Jack Karlin, M.D., her long-time regular physician, also "suspected" carpal tunnel during her June 23, 1992, follow-up visit twenty months later. Vass admits that she and Dr. Jack Karlin discussed this diagnosis. Vass contends that her June 23, 1992, visit marked the first occasion on which she became aware that her symptoms could be linked to typing or keyboard usage. (Dr. Jack Karlin testified that he believed "repetitive typing" was causing Vass's pain and that he may have informed Vass of his belief prior to October 30, 1990, because he knew she was a typist. Whether a certain "type of typewriter" was causing the pain was not "relevant," however, and did not "hold an interest" for Dr. Jack Karlin because his sole objective was "directed at relieving her discomfort and pain.").
Furthermore, when Vass completed her application for worker's compensation benefits shortly after seeing Dr. Jack Karlin in June 1992, she admitted that her symptoms had first appeared more than 18 months earlier, i.e., in approximately February 1991, which, coincidentally, was around the time that her superior had obtained what was supposedly an improved, "ergonomically correct" keyboard designed to relieve discomfort. Moreover, several years earlier, Vass had been diagnosed with pain and discomfort in her hands as a result of her repeated manipulation of another item of office equipment.
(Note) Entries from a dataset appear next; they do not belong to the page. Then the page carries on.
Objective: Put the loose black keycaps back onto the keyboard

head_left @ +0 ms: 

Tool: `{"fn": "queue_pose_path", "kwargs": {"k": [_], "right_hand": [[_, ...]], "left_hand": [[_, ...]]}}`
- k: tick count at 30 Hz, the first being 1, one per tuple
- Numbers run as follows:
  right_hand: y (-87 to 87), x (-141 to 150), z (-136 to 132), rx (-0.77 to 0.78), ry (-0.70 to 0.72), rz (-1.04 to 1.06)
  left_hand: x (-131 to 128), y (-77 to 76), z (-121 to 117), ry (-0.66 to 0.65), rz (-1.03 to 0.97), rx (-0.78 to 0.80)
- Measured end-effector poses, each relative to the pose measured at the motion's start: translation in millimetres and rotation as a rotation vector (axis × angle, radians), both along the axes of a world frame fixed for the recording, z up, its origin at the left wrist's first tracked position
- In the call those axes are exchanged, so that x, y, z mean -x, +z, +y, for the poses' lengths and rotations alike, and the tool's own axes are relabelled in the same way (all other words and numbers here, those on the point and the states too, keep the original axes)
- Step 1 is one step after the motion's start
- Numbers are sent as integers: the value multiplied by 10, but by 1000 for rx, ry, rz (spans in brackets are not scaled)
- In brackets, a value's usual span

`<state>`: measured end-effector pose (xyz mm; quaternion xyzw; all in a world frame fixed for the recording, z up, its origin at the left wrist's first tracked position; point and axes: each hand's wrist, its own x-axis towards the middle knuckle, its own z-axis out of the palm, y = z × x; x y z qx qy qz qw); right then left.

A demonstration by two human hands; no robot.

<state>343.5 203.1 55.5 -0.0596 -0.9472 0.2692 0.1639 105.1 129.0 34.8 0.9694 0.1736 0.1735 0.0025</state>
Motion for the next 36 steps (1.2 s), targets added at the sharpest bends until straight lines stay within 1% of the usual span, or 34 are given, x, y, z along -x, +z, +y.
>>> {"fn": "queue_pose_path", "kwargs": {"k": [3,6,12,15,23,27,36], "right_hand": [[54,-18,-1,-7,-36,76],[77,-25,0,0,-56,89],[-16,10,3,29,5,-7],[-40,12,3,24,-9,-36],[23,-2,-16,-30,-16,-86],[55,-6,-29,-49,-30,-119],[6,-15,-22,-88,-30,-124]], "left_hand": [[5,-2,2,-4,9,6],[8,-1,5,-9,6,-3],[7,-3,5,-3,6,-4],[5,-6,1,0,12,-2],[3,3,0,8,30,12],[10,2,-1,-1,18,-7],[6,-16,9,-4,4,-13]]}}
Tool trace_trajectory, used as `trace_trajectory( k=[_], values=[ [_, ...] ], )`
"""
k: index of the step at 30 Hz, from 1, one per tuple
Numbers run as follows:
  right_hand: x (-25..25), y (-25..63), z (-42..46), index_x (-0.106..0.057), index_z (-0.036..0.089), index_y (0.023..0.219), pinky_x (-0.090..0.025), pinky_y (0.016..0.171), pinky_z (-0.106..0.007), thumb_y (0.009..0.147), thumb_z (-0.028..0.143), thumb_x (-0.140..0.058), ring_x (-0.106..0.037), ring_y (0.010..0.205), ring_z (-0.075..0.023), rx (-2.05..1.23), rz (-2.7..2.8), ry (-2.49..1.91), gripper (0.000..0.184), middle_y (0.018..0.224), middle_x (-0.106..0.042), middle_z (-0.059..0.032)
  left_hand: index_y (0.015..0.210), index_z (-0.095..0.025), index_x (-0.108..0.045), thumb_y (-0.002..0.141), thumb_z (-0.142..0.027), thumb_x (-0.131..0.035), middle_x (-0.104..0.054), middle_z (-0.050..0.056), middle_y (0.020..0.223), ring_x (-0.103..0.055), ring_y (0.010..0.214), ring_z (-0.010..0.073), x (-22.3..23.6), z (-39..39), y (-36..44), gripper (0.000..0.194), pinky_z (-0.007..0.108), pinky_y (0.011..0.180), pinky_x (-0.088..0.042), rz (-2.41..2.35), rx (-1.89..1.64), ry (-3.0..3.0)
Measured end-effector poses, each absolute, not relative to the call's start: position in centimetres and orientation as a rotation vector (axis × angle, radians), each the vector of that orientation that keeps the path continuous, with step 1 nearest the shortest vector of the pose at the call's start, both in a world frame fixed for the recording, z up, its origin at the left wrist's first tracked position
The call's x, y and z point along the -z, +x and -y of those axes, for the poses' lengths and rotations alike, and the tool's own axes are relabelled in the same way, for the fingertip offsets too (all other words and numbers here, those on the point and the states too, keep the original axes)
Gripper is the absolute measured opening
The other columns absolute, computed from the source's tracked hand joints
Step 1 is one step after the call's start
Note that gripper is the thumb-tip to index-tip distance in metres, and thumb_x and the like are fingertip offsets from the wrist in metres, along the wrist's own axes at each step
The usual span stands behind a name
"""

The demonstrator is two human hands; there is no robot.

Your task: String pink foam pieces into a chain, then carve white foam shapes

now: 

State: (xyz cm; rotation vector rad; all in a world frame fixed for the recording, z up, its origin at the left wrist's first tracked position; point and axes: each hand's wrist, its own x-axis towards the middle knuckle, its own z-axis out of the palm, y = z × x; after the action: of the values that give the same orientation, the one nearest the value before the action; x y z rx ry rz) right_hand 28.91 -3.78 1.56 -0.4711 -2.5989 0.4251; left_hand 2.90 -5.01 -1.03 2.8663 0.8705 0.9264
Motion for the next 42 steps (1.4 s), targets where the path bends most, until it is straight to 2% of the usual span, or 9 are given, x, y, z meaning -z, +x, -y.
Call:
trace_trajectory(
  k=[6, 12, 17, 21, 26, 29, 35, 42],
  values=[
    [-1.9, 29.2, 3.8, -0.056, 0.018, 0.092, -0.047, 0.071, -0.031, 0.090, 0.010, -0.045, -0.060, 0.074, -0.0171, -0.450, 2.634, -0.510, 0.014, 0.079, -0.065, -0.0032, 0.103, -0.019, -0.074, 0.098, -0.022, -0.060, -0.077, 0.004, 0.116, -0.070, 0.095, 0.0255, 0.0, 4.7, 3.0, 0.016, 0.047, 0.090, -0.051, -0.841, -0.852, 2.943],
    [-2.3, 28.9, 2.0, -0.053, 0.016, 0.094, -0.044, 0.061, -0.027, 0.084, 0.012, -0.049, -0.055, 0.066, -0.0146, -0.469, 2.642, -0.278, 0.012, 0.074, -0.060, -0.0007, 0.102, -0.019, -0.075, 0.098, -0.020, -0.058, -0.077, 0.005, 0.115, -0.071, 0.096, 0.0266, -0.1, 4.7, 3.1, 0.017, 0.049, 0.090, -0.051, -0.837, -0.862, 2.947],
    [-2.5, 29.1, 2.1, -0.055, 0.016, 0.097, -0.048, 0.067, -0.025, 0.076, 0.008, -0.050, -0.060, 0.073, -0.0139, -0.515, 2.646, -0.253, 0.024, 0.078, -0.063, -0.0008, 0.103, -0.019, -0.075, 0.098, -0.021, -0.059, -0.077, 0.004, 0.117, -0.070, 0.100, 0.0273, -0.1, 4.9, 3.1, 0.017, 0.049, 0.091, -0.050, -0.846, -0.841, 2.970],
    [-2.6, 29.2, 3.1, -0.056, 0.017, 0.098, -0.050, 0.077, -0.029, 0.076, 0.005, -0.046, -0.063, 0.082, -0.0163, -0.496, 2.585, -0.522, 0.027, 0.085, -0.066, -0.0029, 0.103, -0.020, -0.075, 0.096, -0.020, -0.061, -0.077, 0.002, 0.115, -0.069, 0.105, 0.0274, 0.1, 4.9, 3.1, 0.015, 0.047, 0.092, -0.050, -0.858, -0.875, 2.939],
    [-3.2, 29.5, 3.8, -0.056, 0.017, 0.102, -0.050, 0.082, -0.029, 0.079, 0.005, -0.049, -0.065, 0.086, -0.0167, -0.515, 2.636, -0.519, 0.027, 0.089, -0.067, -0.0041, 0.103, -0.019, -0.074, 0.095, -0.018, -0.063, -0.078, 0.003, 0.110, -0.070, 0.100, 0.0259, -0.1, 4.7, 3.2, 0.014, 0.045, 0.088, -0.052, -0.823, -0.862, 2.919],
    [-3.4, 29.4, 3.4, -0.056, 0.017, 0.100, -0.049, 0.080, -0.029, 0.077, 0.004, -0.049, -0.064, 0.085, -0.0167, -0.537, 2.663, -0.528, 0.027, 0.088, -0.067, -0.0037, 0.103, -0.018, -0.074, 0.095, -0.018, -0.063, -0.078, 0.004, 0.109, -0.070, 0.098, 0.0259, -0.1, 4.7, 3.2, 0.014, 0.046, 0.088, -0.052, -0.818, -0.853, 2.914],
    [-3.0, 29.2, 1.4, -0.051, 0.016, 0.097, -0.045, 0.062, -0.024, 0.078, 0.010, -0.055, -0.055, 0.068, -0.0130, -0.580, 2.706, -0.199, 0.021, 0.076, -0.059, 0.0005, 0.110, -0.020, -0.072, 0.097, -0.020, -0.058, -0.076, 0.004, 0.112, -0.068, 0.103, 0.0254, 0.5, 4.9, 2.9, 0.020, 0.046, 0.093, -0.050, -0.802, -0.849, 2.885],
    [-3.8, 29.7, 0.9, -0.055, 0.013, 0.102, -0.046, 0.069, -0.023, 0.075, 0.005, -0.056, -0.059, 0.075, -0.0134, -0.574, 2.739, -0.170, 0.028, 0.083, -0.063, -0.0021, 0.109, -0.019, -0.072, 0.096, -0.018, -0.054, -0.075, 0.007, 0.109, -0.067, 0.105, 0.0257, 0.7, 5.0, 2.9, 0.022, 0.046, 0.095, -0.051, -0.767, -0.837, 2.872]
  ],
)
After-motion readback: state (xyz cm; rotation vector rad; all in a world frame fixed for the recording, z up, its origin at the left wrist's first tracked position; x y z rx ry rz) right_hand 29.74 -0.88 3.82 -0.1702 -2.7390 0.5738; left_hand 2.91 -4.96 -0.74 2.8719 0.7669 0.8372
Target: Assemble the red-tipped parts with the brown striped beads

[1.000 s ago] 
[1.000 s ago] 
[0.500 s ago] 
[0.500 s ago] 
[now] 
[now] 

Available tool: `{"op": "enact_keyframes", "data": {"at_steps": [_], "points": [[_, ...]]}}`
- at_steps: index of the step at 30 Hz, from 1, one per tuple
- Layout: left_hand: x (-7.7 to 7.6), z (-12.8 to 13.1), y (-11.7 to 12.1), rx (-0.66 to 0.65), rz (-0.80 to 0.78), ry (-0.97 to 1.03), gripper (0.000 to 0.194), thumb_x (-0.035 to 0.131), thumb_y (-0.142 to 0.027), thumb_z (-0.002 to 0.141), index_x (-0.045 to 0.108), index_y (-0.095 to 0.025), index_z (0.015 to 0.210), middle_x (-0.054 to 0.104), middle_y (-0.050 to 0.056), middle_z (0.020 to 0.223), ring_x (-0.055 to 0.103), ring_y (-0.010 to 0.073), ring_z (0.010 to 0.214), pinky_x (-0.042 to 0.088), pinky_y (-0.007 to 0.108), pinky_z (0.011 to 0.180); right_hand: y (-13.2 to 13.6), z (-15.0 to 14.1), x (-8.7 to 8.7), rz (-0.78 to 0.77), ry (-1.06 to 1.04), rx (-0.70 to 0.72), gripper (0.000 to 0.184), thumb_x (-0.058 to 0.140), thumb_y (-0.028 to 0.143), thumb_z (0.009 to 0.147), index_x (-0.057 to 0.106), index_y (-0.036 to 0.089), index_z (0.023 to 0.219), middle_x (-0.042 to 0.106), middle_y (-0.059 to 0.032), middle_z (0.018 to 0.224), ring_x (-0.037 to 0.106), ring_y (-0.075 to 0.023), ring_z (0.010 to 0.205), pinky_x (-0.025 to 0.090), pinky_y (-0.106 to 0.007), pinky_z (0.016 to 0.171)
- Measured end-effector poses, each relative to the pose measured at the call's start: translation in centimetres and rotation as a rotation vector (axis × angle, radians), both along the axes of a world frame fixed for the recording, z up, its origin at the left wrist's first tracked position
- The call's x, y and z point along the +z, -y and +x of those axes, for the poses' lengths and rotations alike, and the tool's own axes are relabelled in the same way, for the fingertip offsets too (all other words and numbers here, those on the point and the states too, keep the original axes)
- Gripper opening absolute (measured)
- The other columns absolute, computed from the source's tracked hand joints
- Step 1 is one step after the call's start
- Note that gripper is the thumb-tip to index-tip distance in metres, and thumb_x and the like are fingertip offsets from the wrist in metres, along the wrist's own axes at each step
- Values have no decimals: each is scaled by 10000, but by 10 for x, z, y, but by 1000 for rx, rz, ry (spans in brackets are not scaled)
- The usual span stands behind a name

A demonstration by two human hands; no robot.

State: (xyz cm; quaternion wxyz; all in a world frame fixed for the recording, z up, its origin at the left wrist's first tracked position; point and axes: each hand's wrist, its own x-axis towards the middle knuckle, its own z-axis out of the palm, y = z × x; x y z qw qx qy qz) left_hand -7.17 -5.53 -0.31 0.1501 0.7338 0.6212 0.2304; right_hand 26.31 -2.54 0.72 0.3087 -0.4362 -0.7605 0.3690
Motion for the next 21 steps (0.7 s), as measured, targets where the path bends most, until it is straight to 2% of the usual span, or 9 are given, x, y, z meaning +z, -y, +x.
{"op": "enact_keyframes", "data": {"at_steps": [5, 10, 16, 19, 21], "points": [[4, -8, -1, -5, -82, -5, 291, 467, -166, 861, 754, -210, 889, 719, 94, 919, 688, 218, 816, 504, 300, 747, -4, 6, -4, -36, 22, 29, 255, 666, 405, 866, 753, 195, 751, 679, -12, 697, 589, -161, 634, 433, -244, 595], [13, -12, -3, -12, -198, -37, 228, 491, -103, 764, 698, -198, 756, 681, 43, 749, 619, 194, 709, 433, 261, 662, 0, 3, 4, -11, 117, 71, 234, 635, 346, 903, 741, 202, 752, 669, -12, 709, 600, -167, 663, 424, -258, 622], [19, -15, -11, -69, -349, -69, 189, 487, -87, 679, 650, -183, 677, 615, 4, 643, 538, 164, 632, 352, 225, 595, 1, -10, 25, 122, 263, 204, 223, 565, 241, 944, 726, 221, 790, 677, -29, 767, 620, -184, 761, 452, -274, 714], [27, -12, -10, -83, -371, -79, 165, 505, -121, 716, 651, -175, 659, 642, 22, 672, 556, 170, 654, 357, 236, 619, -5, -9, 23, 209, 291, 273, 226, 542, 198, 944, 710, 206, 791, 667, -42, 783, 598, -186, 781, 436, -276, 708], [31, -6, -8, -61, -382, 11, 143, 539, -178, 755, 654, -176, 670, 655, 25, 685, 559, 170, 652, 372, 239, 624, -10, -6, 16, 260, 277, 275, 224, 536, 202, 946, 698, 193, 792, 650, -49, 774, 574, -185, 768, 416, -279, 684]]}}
Whatever the weight of this and other evidence Compaq has exhaustively marshaled, on a motion for summary judgment, where I must credit Vass's version of the facts (and the nuances teased from the facts), I simply cannot conclude that there exist undisputed facts indicating that prior to June 23, 1991, Vass was aware of circumstances that would have alerted a reasonable person *119 under the same or similar circumstances to a potential cause of action.[6]
Vass's credibility is significantly implicated here. In that connection, reasonable minds could differ, first of all, as to exactly what Vass really knew, and second, in light of that determination, what a hypothetically reasonable and prudent person would or should have done with that information. There is no dispute that Vass had suffered an injury as of late 1990, and one might even be persuaded, based on this record and as a matter of law, that she must have known, as a matter of common sense, that her hands and arms hurt because of her typing. But as Judge Young aptly stated
knowledge of causation ... may not be sufficient to start the statute of limitations running. In addition to knowledge of causation, a plaintiff must have some indication of wrongdoing before a cause of action can be said to have accrued.... Thus, in determining when a particular plaintiff's cause of action accrued, this Court must look for knowledge of causation and for some indication of wrongdoing that would prompt a prudent person to investigate her rights. Once a plaintiff knows or suspects both causation and wrongdoing, her cause of action has accrued and the statute of limitations begins to run.
Stone-Pigott, 660 F.Supp. at 368-69.
Thus, it would be incorrect to read the language of Hartnett"[O]nce a plaintiff has reason to know that she has been injured, she is obliged to conduct a reasonably diligent investigation," 806 F.Supp. at 1234 literally.[7] Compaq understandably emphasizes that Vass suffered from a severely disabling injury as early as October 1990, as demonstrated by her inability even to hold a pot of food. It likely would be presumptuous, however, (and legal error, to boot) for me to conclude that the severity of a subjective symptom such as pain is sufficient as a matter of law to put a reasonable person on inquiry notice in a repetitive motion products liability action. Judge Lowe said it well when he observed:
[T]he trial judge proceeded to hold that had the appellant used due diligence, the wrong should have been discovered. In short he applied the "prudent plaintiff" or "due diligence" test. In so doing, however, he overlooked the fact that plaintiff had alleged factual circumstances which, if proved and believed, may have made the applicability of those tests susceptible to different factual interpretations. The standard to be applied for when a cause of action accrues is properly a judicial determination, Harig, supra 284 Md. at 75, 394 A.2d [at 302]. But the factual nuances of the case, susceptible to varying interpretations to which that standard must be applied, are questions for a jury, subject to instructions of the court as to what in law is sufficient to constitute a bar or to take the case out of the statute. That which constitutes diligence and prudence is, like beauty, a judgment made through the eyes of the beholder, not to be summarily determined by judges as a matter of law.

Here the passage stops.